WHAT THE TASK REQUIRES: Determine how many lines in the entries below include "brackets". The reply should be that number and nothing else.

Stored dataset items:
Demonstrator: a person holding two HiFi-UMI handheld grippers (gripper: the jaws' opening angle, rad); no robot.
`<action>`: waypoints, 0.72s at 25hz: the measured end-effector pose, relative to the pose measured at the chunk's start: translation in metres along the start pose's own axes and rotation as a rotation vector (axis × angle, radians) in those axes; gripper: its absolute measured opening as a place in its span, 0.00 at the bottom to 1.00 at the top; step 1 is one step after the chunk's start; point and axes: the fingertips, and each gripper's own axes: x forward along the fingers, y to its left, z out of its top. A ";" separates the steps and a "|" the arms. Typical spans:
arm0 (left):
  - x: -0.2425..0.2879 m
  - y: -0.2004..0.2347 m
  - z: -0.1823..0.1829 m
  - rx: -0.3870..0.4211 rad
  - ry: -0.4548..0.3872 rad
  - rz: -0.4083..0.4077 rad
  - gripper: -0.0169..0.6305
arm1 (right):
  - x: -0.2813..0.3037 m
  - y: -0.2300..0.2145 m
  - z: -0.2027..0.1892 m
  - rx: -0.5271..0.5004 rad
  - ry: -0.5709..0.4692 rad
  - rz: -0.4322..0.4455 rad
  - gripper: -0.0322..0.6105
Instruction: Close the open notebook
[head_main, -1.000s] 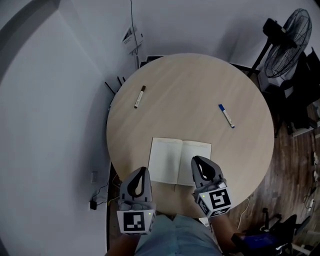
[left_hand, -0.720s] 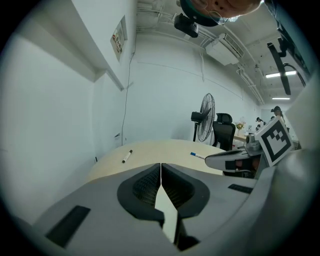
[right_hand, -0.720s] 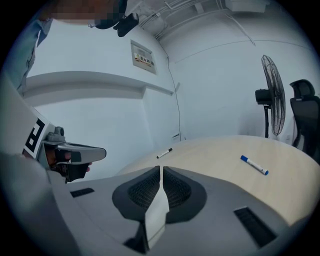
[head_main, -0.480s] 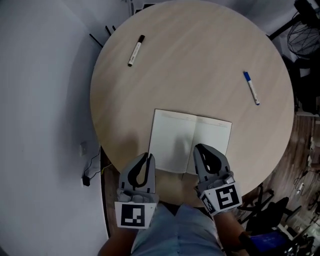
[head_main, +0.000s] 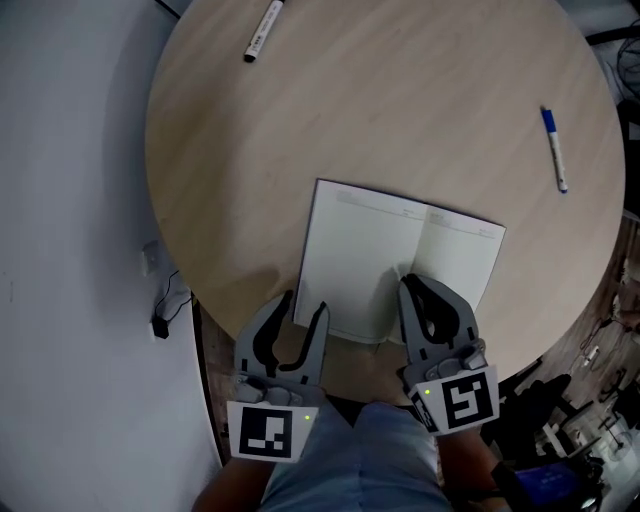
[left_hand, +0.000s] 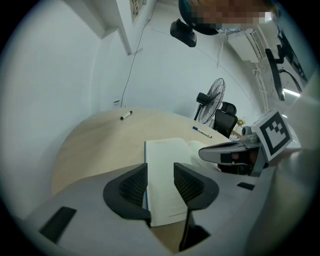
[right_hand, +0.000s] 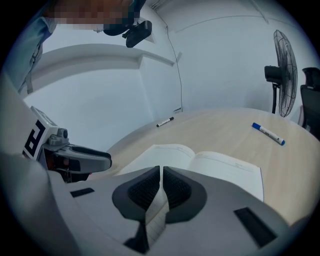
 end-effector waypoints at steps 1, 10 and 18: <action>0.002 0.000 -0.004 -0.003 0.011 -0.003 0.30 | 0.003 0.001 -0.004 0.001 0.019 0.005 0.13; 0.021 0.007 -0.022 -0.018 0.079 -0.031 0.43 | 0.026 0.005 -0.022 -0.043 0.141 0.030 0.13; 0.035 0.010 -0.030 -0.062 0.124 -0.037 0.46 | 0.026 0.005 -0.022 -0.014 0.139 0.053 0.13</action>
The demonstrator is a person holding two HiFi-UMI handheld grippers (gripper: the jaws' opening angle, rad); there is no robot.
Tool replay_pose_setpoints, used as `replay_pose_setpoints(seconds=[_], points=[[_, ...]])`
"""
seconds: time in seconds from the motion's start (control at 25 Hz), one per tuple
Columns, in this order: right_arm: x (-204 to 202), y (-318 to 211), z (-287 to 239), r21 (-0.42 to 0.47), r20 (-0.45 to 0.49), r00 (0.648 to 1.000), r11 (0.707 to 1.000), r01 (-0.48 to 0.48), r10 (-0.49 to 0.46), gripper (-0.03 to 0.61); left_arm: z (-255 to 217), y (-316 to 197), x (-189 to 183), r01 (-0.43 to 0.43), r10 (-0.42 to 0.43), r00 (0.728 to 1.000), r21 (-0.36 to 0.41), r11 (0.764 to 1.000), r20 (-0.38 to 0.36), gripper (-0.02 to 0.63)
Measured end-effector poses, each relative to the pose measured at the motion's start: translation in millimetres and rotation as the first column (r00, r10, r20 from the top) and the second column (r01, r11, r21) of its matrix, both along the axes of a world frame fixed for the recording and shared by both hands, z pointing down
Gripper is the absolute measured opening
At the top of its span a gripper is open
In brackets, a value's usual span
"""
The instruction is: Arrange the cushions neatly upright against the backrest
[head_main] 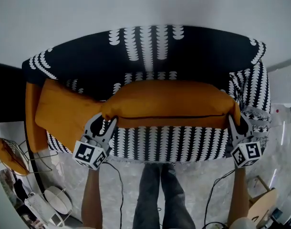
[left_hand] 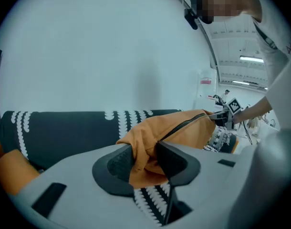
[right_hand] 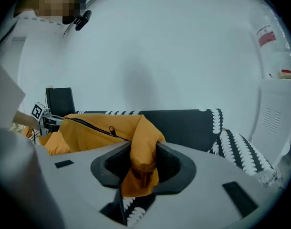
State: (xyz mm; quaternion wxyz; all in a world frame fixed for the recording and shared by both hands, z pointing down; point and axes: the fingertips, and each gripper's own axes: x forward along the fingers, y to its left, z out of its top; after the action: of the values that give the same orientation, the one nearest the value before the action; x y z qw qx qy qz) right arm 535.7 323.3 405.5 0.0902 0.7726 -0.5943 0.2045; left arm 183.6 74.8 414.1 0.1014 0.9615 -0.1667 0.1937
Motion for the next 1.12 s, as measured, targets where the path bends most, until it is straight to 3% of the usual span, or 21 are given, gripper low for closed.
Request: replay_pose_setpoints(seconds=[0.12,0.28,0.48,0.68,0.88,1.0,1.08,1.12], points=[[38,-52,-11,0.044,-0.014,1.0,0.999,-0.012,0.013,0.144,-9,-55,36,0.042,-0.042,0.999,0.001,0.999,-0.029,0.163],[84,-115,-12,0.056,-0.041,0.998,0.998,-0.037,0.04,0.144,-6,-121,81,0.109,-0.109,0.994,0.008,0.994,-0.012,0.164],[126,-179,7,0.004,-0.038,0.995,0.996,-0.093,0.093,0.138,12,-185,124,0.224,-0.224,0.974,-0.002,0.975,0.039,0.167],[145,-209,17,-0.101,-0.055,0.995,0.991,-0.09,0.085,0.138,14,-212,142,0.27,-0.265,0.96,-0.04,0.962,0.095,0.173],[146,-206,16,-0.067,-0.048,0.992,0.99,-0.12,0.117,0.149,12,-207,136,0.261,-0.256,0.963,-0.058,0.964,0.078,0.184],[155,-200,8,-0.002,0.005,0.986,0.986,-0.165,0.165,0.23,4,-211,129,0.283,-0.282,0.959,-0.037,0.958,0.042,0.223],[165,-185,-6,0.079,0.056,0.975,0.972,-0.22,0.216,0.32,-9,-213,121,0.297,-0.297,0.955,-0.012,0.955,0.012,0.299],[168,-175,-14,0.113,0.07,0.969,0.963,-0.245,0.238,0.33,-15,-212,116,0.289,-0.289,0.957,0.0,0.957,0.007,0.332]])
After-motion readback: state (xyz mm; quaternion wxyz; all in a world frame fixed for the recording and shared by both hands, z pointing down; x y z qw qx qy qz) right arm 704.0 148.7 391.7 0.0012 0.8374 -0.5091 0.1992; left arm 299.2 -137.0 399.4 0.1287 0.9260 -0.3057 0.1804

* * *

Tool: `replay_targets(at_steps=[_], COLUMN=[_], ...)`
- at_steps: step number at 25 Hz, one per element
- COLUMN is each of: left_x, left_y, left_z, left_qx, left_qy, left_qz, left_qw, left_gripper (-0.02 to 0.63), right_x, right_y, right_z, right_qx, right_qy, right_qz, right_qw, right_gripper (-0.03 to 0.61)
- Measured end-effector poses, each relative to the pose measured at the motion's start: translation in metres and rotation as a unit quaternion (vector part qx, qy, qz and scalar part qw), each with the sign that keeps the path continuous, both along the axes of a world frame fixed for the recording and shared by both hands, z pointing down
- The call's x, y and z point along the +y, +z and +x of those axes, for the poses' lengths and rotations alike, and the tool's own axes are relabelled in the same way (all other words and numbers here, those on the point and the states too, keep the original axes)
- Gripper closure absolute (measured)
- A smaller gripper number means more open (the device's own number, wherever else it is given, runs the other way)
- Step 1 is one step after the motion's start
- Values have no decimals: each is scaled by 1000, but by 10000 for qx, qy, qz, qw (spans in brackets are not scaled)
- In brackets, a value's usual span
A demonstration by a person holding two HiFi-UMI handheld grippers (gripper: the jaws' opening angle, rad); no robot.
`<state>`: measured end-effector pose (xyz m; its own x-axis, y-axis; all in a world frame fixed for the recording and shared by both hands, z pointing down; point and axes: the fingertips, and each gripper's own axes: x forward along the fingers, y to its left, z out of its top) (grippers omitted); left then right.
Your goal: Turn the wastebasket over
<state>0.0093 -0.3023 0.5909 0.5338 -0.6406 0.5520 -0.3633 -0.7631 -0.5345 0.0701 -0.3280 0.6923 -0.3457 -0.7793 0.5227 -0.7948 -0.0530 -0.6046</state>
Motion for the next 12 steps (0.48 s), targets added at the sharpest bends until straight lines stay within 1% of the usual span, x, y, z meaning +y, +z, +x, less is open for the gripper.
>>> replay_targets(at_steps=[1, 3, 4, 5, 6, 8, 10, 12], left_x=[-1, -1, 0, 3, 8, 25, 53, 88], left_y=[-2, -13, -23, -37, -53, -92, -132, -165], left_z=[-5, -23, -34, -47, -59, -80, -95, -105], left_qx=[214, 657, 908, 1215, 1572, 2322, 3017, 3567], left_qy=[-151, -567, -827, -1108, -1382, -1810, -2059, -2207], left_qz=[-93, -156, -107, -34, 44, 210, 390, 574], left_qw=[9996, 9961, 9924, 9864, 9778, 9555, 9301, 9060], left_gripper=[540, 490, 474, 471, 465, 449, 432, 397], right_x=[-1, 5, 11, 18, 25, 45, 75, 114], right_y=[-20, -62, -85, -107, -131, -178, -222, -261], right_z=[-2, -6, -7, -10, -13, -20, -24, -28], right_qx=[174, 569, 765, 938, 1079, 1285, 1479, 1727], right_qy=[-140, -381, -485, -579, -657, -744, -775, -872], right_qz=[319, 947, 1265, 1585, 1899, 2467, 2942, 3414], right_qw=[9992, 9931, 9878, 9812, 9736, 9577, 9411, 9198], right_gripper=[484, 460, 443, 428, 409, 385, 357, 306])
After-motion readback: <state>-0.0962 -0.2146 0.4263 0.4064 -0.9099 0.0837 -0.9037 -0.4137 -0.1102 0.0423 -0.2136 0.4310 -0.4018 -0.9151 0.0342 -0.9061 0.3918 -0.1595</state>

ANSWER BOX: 3